Az a professional organizer i had someone else type dis list up foh me.
Bowser's rules of organization:
Mama or Dada must be near at all times.
You can ONLY poop by the back fence.
You can ONLY pee in the potty box.
Exceptions: As soon as it's dark, you may only pee on the grass in the front yard. You must bug all humans and cry until you are allowed to go out the front to pee. Pooping is still okay in the back yard by the fence, but only if the porch light is on. There is no going out the back until the porch light is on.
Water must be consumed in gallons.
At night, and once upstairs, you may only drink water upstairs. If a human tries to give you water downstairs, ignore them, go upstairs, and wait by the upstairs water bowl until the human gives in and gives you water in that location.
Every night before bed it is time to play with a toy.

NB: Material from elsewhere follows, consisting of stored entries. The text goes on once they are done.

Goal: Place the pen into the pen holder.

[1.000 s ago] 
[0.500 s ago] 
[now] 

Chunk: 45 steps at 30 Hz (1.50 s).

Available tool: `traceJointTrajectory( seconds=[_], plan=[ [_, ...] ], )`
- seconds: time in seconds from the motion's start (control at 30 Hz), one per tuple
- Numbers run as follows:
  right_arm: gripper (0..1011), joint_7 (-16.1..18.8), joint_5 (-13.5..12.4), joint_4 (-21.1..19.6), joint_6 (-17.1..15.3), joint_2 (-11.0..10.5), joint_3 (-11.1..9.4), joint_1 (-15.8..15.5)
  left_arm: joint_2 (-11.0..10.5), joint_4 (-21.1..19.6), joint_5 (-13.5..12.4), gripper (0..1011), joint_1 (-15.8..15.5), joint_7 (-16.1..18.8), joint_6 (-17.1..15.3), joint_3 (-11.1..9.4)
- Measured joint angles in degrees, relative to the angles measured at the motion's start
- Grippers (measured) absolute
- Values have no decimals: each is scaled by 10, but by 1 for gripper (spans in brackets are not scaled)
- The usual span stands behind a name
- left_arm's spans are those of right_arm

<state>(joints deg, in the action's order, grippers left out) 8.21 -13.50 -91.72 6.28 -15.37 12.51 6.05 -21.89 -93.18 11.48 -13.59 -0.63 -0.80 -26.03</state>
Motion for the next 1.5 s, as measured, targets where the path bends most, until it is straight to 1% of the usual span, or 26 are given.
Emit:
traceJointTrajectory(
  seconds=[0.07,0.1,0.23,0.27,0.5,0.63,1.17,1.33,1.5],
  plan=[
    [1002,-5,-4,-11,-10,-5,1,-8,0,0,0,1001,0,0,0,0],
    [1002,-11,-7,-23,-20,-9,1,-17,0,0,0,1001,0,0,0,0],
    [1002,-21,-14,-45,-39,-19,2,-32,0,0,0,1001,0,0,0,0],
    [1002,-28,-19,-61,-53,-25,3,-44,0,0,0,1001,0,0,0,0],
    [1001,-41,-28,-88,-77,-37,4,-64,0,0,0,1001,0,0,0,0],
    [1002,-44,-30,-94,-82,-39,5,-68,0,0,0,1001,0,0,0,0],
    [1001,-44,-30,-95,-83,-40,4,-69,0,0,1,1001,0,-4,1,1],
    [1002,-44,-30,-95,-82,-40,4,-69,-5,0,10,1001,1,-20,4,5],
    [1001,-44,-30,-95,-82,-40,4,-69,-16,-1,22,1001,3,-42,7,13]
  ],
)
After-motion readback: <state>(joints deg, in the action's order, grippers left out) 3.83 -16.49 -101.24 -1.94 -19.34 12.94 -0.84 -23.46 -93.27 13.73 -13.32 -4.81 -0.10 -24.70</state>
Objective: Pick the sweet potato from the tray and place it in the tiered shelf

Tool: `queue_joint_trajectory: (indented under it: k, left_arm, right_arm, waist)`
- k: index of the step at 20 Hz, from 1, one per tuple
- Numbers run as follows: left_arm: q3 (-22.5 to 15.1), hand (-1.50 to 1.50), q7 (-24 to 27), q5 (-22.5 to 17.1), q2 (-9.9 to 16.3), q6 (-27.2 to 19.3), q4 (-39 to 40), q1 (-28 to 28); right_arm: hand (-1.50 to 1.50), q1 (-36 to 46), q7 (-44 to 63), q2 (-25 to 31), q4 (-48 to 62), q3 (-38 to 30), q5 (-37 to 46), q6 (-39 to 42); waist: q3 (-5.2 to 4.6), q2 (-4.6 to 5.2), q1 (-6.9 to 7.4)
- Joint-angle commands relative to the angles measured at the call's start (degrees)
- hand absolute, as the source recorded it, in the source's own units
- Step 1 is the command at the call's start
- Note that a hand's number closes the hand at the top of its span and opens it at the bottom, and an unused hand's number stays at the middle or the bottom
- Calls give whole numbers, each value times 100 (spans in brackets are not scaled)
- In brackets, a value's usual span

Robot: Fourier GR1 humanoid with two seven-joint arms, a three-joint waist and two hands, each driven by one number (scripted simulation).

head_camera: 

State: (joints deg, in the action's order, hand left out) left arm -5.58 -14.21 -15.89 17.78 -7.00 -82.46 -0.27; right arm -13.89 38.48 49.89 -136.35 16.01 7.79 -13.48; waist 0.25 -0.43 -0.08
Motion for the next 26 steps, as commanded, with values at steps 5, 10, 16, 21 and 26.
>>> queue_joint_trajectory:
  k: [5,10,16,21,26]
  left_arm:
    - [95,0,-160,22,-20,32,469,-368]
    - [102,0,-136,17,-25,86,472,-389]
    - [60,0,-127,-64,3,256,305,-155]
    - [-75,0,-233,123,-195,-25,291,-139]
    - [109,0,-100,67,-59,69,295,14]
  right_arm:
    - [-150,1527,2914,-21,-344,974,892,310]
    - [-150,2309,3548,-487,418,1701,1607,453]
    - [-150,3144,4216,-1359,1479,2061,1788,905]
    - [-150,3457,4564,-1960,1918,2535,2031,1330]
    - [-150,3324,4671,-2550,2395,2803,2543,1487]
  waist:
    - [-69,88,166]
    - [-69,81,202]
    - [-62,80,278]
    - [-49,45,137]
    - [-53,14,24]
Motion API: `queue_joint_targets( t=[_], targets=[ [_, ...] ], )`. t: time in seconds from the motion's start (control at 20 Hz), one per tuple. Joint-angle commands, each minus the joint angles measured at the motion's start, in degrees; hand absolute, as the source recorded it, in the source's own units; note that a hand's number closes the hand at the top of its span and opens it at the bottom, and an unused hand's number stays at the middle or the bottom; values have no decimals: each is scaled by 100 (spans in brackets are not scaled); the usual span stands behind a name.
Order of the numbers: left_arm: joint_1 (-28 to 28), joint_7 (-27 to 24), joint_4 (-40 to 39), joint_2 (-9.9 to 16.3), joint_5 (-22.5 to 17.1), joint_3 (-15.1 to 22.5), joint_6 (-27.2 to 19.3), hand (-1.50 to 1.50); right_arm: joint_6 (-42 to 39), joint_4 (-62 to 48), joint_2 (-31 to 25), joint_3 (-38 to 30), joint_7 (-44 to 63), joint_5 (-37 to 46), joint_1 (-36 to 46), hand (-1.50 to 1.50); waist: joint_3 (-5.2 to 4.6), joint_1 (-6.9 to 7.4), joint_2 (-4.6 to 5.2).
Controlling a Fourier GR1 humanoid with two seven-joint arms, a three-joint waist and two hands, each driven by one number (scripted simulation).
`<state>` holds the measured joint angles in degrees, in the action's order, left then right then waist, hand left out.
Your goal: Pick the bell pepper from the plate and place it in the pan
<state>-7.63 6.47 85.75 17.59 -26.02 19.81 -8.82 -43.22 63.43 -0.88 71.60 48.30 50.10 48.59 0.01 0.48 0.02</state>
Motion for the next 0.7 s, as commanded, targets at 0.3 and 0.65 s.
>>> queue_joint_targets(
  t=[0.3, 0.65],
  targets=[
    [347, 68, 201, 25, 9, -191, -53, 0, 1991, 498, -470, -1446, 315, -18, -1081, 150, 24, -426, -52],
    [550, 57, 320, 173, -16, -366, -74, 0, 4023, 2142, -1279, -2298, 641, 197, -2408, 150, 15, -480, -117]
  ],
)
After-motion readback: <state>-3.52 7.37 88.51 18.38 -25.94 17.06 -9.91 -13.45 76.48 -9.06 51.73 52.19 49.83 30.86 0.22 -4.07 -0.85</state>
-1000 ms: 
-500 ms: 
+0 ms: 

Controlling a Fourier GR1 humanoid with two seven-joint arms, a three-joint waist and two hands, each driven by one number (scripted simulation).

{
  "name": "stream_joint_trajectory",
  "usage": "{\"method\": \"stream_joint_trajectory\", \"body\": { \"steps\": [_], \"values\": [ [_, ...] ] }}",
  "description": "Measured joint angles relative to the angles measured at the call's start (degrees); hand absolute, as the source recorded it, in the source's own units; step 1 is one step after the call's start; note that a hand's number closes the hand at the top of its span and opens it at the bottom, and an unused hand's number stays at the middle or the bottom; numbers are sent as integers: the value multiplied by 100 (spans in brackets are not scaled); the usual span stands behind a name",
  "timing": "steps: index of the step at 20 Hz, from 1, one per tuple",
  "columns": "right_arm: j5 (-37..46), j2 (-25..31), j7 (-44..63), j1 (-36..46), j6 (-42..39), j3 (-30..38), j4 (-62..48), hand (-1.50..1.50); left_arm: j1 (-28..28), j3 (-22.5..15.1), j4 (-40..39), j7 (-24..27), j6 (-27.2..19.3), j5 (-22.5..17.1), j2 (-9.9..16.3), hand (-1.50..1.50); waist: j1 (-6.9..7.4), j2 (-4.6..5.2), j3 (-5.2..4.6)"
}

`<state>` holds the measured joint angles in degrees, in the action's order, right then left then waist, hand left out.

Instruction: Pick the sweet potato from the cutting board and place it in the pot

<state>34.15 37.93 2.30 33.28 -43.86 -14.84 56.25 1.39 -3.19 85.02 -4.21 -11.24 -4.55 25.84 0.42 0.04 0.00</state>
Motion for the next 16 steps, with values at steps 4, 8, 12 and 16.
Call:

Squeaker toys are preferred, but quite ones are acceptable if dada is already asleep.
All toys, at any time of day, must be soft and fuzzy. No socks. No rubber.
Paper can be chewed instead of a toy, but before bed there is no exception to the toy rule.

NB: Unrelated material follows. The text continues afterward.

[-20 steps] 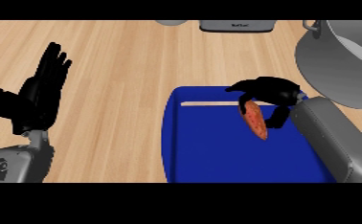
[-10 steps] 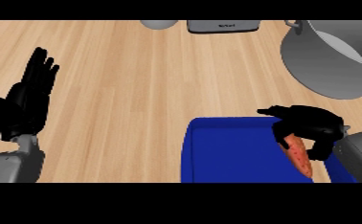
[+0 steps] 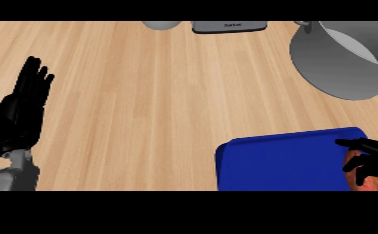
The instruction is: Pick the sweet potato from the tray and place it in the pot
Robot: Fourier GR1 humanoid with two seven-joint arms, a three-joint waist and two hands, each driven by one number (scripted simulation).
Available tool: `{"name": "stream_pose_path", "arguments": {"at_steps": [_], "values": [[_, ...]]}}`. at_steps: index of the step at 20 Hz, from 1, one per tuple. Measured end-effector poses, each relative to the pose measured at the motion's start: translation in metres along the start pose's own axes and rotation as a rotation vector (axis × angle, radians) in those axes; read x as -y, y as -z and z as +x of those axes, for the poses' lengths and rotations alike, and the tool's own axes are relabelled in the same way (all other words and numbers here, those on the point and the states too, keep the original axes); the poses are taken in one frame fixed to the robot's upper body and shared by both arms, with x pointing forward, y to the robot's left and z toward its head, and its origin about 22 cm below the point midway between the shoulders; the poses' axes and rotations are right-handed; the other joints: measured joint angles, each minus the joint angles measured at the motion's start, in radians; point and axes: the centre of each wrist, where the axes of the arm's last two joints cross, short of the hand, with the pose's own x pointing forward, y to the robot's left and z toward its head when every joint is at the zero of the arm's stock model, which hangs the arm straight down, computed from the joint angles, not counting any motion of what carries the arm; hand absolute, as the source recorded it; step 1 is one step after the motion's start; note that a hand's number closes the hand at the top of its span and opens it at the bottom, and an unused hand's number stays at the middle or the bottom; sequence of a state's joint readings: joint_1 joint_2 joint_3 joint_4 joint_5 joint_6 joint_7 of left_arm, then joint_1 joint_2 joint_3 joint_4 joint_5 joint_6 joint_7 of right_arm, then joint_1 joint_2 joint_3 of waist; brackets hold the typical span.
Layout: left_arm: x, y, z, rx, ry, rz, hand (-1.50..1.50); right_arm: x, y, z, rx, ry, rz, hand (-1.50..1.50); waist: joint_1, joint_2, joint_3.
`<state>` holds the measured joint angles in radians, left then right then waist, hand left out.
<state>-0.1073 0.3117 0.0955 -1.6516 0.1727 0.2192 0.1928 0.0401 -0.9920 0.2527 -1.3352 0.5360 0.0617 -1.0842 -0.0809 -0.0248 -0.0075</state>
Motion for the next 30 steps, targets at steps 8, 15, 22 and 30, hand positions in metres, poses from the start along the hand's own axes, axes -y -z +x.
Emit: {"name": "stream_pose_path", "arguments": {"at_steps": [8,15,22,30], "values": [[0.004,-0.001,0.003,0.002,-0.003,-0.023,0.0,0.043,-0.061,0.01,-0.103,0.104,-0.432,1.5,0.009,0.01,0.005],[0.018,0.006,0.014,0.019,-0.009,-0.057,0.0,0.106,-0.113,0.013,-0.199,0.13,-0.69,1.5,0.049,0.02,0.007],[0.032,0.009,0.016,0.028,-0.016,-0.102,0.0,0.131,-0.126,0.002,-0.256,0.213,-0.781,1.5,0.094,0.029,0.008],[0.045,0.013,0.02,0.043,-0.018,-0.137,0.0,0.129,-0.105,-0.032,-0.306,0.313,-0.809,1.5,0.133,0.038,0.01]]}}
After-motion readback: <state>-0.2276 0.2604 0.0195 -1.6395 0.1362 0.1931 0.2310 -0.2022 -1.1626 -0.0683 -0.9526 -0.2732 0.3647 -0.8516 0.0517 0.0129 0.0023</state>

Once in the kitchen, one rug must be lied on. If mama is at the sink, take the one by the microwave. If a human is by the microwave, don't move.

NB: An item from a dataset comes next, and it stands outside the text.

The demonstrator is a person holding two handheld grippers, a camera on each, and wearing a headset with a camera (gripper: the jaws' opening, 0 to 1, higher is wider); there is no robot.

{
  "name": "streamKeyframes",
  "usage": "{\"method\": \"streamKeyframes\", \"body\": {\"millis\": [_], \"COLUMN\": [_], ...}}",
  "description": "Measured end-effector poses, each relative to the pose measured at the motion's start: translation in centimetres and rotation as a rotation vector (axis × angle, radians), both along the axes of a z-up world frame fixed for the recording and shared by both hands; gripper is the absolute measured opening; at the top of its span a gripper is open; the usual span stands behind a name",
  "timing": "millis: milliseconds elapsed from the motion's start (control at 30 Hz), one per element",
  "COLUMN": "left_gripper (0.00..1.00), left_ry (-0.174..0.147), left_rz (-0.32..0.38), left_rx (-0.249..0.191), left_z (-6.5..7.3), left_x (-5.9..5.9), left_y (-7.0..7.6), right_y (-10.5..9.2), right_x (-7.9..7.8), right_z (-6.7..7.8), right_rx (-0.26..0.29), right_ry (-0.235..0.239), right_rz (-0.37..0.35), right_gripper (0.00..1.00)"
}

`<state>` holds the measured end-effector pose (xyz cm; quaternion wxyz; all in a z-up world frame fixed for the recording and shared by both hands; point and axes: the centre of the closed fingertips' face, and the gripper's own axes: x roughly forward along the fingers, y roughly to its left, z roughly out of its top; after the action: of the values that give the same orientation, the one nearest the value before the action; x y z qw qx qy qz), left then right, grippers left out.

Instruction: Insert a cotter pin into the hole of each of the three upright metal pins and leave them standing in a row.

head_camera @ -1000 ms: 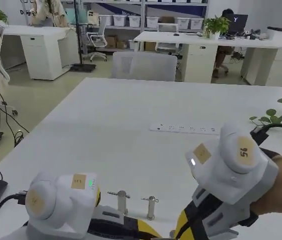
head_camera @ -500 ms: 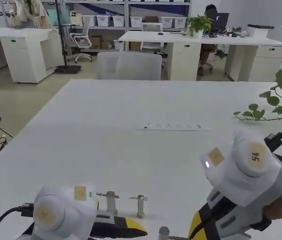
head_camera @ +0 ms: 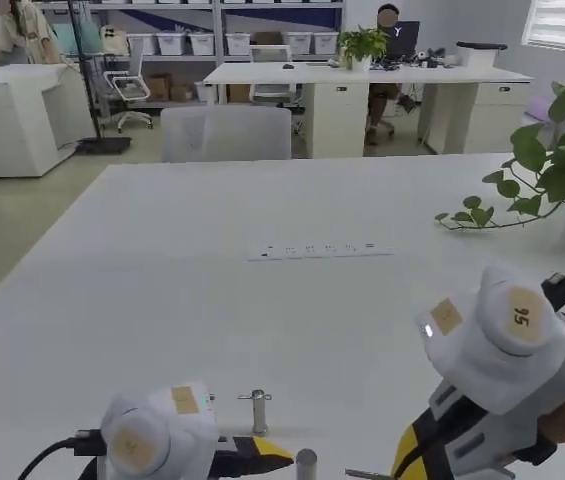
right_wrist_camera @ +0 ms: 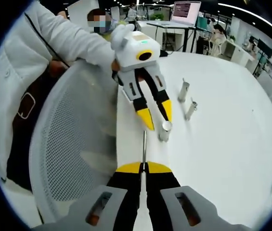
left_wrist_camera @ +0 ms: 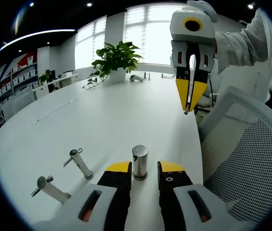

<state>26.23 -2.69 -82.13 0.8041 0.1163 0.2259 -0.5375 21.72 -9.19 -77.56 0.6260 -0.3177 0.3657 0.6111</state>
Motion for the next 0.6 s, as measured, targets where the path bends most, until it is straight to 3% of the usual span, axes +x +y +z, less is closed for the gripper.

When dada makes nachos, make sure to be in the kichen salivating, because he ALWAYS drops some.
When dada leaves for work, his side of the bed is forefit.
Always guard mama when she's in the bathroom. She might never come out! Plop outside the door loudly, and if she lets you in, be wary that sometimes that means it's bath-time.
Never eat pills that you're given, only eat them if you've stolen the pill bottle for them. That way you can see what you're getting.
Make sure to keep on eye on mama's chapstick at all times. Grab it as SOON as she gets up and leaves it, that way there is plenty of time to eat it before she gets back.